As she started reading, I crept over to Newt. “Thanks for this. I know it wasn’t part of the plan to bring her here, but?—”
He cut me off. “It’s fine. Our John Doe can use all the visitors he can get. Your little girl is very well behaved. A lot of kids get freaked out by medical stuff.”
“Yeah, I was afraid of that, too. She’s more sympathetic than I was at that age.”
“Dad! Dad!” Melody’s shouts interrupted our conversation.
“Shh, Melody,” I quickly ran to her side. “What is it?”
She smiled at me. “You were right. Reading helped him get better.”
“Huh?”
I looked to where she was pointing. There on the bed lay the John Doe, just like always, but there was one difference.
His eyes were open.
CHAPTER 14
Mia
I was…awake?
It was hard to say for sure.
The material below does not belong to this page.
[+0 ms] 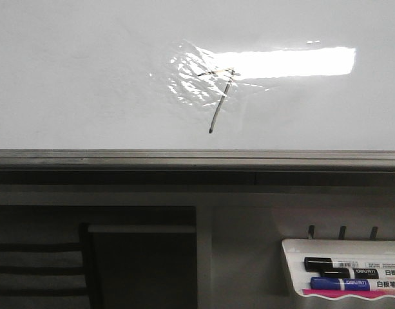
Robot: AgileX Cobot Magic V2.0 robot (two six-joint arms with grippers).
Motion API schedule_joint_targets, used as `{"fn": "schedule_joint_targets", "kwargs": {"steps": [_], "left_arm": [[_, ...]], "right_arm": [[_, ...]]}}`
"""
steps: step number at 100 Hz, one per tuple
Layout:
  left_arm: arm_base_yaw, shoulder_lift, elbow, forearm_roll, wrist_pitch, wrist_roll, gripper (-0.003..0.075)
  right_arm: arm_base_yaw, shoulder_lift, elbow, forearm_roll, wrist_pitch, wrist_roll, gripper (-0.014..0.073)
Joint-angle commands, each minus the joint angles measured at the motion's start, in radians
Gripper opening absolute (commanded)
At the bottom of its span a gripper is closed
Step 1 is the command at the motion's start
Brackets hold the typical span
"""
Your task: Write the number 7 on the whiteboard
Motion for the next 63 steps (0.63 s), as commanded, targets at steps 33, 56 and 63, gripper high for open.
{"fn": "schedule_joint_targets", "kwargs": {"steps": [33, 56, 63], "left_arm": [[-0.008, -0.031, 0.035, -0.002, -0.083, -0.005, -0.002], [-0.008, -0.031, 0.035, -0.002, -0.083, -0.005, -0.002], [-0.008, -0.031, 0.035, -0.002, -0.083, -0.005, -0.002]], "right_arm": [[0.001, -0.02, 0.031, -0.117, -0.075, 0.129, -0.0071], [0.001, -0.02, 0.031, -0.117, -0.075, 0.129, -0.0071], [0.001, -0.02, 0.031, -0.117, -0.075, 0.129, -0.0071]]}}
When I first opened my eyes, everything was so hazy that it felt more dreamlike than any dream I’d ever experienced. There was a man and a child, neither of whom I knew. Both stared at me with such similar expressions of shock that I knew they had to be related.
“See, Daddy,” the girl said eagerly, confirming my suspicions. “The reading really did help.”
“Yeah,” the man nodded distractedly, though he was already leading the girl away from me. “It did help. Now that you’ve done such an excellent job, we should let the nurses take over from here.”
Even as he spoke, another man approached me. This person was smaller, with red hair, and dressed in hospital scrubs.
“Hello, I’m Newt,” the man, who was apparently a nurse, said as he leaned over me and looked directly into my eyes. “Can you tell me your name?”
Awareness of my body came back one piece at a time, in a seemingly random order. My left knee was itchy. There was an uncomfortable kink in my right shoulder blade, and both of my ears felt hot, like I’d been out in the sun too long.
My throat was definitely not on the list of working body parts, so when I tried to speak, my voice came out like the scrape of rusty nails over concrete.
“I’m… Mia.”
It was just two words, but each one tore my throat raw. I couldn’t feel or taste any blood, but speaking hurt so much that I couldn’t imagine it wasn’t injured in some way. Surely, if I kept talking, I’d end up spraying blood right out my lips, yet the nurse kept asking questions.
What was my full name?
What was the last thing I remembered?
Did I know where I was?
How did I get hurt?
Did I have any family?
Did anything hurt?
I didn’t answer anything, but the last question made me laugh. The laugh turned into more of a cough deep in my chest, but I couldn’t make myself stop.
Hurt?
Yeah, of course it hurt. Somehow, before I even became fully aware of my body, I instinctively knew that everything hurt. With each new nerve ending that came alive, I was unsurprised to find that I was right.